**Action item**
A verbatim copy of the listing is what is needed, minus any pictures.

**Data excerpt**
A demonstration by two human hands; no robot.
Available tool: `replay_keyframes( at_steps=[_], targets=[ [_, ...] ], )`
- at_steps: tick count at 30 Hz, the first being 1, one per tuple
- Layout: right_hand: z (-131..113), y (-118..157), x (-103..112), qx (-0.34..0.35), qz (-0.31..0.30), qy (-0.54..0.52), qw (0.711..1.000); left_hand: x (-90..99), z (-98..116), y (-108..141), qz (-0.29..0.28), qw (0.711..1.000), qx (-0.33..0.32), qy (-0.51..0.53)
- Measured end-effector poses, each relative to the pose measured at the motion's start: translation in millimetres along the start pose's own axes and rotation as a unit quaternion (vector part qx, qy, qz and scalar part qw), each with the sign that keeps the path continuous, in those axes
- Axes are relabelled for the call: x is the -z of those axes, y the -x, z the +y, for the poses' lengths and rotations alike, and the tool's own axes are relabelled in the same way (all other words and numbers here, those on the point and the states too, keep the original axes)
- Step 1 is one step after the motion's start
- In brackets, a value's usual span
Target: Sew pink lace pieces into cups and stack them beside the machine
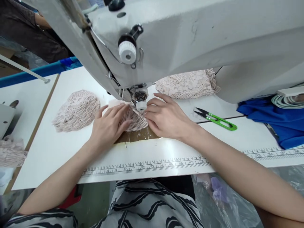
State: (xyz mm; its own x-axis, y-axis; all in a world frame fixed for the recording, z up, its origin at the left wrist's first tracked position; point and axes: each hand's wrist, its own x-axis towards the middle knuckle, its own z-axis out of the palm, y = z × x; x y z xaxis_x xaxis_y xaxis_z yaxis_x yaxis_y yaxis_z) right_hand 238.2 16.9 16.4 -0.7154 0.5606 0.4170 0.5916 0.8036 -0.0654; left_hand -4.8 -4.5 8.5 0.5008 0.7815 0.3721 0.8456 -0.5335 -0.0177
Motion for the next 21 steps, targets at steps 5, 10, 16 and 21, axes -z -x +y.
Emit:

**Output**
A demonstration by two human hands; no robot.
Available tool: `replay_keyframes( at_steps=[_], targets=[ [_, ...] ], )`
- at_steps: tick count at 30 Hz, the first being 1, one per tuple
- Layout: right_hand: z (-131..113), y (-118..157), x (-103..112), qx (-0.34..0.35), qz (-0.31..0.30), qy (-0.54..0.52), qw (0.711..1.000); left_hand: x (-90..99), z (-98..116), y (-108..141), qz (-0.29..0.28), qw (0.711..1.000), qx (-0.33..0.32), qy (-0.51..0.53)
- Measured end-effector poses, each relative to the pose measured at the motion's start: translation in millimetres along the start pose's own axes and rotation as a unit quaternion (vector part qx, qy, qz and scalar part qw), each with the sign that keeps the path continuous, in those axes
- Axes are relabelled for the call: x is the -z of those axes, y the -x, z the +y, for the poses' lengths and rotations alike, and the tool's own axes are relabelled in the same way (all other words and numbers here, those on the point and the states too, keep the original axes)
- Step 1 is one step after the motion's start
- In brackets, a value's usual span
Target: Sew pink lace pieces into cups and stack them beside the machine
State: (xyz mm; its own x-axis, y-axis; all in a world frame fixed for the recording, z up, its origin at the left wrist's first tracked position; point and axes: each hand's wrist, its own x-axis towards the middle knuckle, its own z-axis out of the palm, y = z × x; x y z xaxis_x xaxis_y xaxis_z yaxis_x yaxis_y yaxis_z) right_hand 238.2 16.9 16.4 -0.7154 0.5606 0.4170 0.5916 0.8036 -0.0654; left_hand -4.8 -4.5 8.5 0.5008 0.7815 0.3721 0.8456 -0.5335 -0.0177
Motion for the next 21 steps, targets at steps 5, 10, 16 and 21, axes -z -x +y.
Emit:

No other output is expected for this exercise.